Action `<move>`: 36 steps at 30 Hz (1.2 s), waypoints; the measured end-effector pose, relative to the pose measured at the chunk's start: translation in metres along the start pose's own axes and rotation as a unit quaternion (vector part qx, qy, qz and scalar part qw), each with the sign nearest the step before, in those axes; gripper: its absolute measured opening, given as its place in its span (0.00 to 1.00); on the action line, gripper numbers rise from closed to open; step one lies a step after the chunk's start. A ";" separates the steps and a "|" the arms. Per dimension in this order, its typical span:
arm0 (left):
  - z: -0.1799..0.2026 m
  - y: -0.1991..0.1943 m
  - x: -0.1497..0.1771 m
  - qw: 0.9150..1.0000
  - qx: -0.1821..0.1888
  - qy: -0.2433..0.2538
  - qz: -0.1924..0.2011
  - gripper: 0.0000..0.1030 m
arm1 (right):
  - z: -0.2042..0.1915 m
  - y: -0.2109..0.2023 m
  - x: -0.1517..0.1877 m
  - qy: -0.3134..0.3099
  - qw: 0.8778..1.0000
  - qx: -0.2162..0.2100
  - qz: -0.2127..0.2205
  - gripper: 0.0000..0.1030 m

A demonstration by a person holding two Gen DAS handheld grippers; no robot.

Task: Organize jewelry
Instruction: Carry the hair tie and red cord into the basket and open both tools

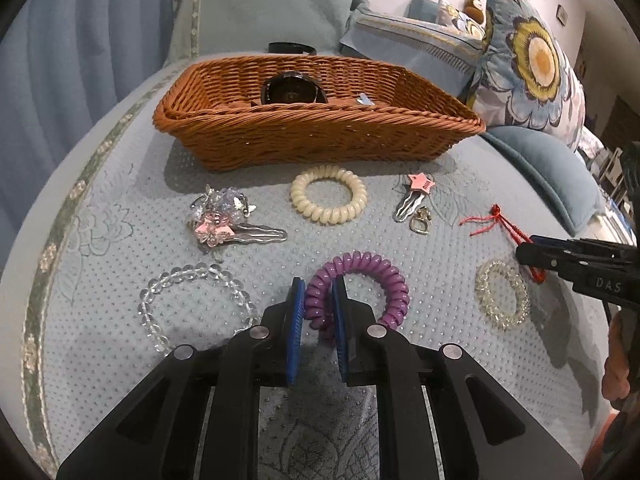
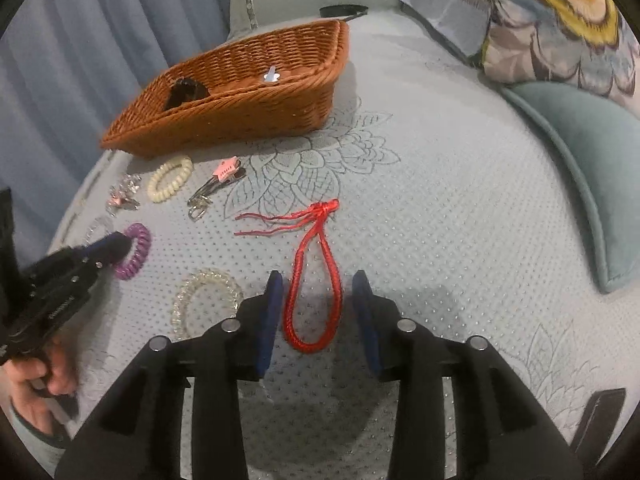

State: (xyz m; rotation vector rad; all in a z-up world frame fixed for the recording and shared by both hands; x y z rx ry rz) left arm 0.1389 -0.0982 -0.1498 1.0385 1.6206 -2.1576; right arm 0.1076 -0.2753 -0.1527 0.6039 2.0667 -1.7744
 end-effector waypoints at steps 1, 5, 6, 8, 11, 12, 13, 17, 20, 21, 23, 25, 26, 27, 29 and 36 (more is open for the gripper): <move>0.000 -0.001 0.000 1.000 -0.002 0.002 0.002 0.10 | -0.001 -0.001 -0.001 0.001 1.000 -0.004 0.002 0.05; 0.003 -0.009 -0.005 1.000 0.012 0.002 0.021 0.08 | -0.002 -0.016 -0.008 0.009 0.999 -0.030 0.029 0.03; 0.003 -0.013 -0.008 0.999 0.014 0.001 0.029 0.08 | -0.005 -0.023 -0.012 0.007 0.998 -0.036 0.041 0.03; 0.003 -0.023 -0.013 0.999 0.017 -0.003 0.045 0.08 | -0.011 -0.036 -0.018 0.006 0.997 -0.054 0.062 0.03; 0.007 -0.038 -0.024 0.997 0.021 -0.002 0.069 0.08 | -0.019 -0.052 -0.025 0.000 0.995 -0.058 0.082 0.03; 0.007 -0.043 -0.028 0.997 0.023 -0.002 0.075 0.08 | -0.023 -0.057 -0.027 0.001 0.994 -0.061 0.088 0.03; 0.007 -0.050 -0.032 0.996 0.026 -0.005 0.083 0.08 | -0.027 -0.064 -0.030 0.001 0.993 -0.069 0.096 0.03; 0.007 -0.073 -0.051 0.993 0.036 -0.014 0.109 0.08 | -0.045 -0.089 -0.050 -0.003 0.987 -0.093 0.129 0.03; 0.005 -0.081 -0.072 0.992 0.031 -0.013 0.122 0.08 | -0.059 -0.103 -0.078 -0.009 0.984 -0.096 0.150 0.03; 0.002 -0.082 -0.082 0.991 0.032 -0.016 0.126 0.08 | -0.064 -0.105 -0.093 -0.009 0.983 -0.099 0.154 0.03; -0.003 -0.083 -0.104 0.990 0.031 -0.016 0.139 0.08 | -0.072 -0.106 -0.118 -0.014 0.981 -0.101 0.164 0.03; -0.007 -0.078 -0.123 0.989 0.030 -0.018 0.144 0.08 | -0.079 -0.098 -0.143 -0.024 0.982 -0.092 0.165 0.03; -0.011 -0.073 -0.136 0.988 0.030 -0.022 0.147 0.08 | -0.082 -0.090 -0.155 -0.025 0.983 -0.090 0.160 0.03; -0.013 -0.068 -0.145 0.988 0.029 -0.025 0.150 0.08 | -0.084 -0.081 -0.165 -0.024 0.984 -0.090 0.153 0.03; -0.018 -0.055 -0.162 0.988 0.025 -0.028 0.152 0.08 | -0.087 -0.059 -0.181 -0.025 0.986 -0.081 0.141 0.03; -0.037 0.005 -0.179 0.992 -0.004 -0.035 0.122 0.08 | -0.074 0.031 -0.196 -0.010 0.997 -0.037 0.068 0.03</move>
Point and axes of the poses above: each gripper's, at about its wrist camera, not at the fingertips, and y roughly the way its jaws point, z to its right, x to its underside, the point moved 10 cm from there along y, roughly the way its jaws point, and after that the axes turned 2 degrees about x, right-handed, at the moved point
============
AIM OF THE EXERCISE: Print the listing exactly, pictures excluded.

RESPONSE TO THE EXERCISE:
Action `<move>`: 36 steps at 30 Hz (1.2 s), waypoints; the measured end-effector pose, relative to the pose measured at the chunk's start: translation in metres along the start pose's own axes and rotation as a unit quaternion (vector part qx, qy, qz and scalar part qw), each with the sign nearest the step before, in those axes; gripper: its absolute measured opening, given as its place in its span (0.00 to 1.00); on the action line, gripper numbers rise from closed to open; step one lies a step after the chunk's start. A ";" separates the steps and a "|" the arms. Per dimension in this order, its typical span:
arm0 (left):
  - z: -0.1799..0.2026 m
  - y: -0.1991..0.1943 m
  - x: -0.1497..0.1771 m
  - qw: 0.9150..1.0000
  - qx: -0.1821..0.1888
  - qy: -0.2433..0.2538
  - qz: -0.1924..0.2011
  - gripper: 0.0000..0.1030 m
arm1 (right):
  - z: -0.2042..0.1915 m
  - y: -0.2109..0.2023 m
  - x: -0.1517..0.1877 m
  - qy: -0.3134..0.3099
  - qw: 0.8778..1.0000
  - qx: -0.2162..0.2100
  - qz: -0.2127..0.2205
  - gripper: 0.0000..0.1030 m

A demonstration by a person holding two Gen DAS handheld grippers; no robot.

Task: Organize jewelry
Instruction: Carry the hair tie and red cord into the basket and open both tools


State: (xyz m; rotation vector rad; all in a z-up world frame fixed for the recording and shared by both hands; x y z rx ry rz) left arm 0.1389 -0.0982 -0.1498 1.0385 1.6206 -2.1576; right arm 0.1076 -0.2753 -0.1527 0.6039 2.0667 -1.7744
 end-effector waypoints at steps 1, 5, 6, 8, 11, 12, 13, 17, 20, 21, 23, 25, 26, 27, 29 and 36 (more is open for the gripper): <move>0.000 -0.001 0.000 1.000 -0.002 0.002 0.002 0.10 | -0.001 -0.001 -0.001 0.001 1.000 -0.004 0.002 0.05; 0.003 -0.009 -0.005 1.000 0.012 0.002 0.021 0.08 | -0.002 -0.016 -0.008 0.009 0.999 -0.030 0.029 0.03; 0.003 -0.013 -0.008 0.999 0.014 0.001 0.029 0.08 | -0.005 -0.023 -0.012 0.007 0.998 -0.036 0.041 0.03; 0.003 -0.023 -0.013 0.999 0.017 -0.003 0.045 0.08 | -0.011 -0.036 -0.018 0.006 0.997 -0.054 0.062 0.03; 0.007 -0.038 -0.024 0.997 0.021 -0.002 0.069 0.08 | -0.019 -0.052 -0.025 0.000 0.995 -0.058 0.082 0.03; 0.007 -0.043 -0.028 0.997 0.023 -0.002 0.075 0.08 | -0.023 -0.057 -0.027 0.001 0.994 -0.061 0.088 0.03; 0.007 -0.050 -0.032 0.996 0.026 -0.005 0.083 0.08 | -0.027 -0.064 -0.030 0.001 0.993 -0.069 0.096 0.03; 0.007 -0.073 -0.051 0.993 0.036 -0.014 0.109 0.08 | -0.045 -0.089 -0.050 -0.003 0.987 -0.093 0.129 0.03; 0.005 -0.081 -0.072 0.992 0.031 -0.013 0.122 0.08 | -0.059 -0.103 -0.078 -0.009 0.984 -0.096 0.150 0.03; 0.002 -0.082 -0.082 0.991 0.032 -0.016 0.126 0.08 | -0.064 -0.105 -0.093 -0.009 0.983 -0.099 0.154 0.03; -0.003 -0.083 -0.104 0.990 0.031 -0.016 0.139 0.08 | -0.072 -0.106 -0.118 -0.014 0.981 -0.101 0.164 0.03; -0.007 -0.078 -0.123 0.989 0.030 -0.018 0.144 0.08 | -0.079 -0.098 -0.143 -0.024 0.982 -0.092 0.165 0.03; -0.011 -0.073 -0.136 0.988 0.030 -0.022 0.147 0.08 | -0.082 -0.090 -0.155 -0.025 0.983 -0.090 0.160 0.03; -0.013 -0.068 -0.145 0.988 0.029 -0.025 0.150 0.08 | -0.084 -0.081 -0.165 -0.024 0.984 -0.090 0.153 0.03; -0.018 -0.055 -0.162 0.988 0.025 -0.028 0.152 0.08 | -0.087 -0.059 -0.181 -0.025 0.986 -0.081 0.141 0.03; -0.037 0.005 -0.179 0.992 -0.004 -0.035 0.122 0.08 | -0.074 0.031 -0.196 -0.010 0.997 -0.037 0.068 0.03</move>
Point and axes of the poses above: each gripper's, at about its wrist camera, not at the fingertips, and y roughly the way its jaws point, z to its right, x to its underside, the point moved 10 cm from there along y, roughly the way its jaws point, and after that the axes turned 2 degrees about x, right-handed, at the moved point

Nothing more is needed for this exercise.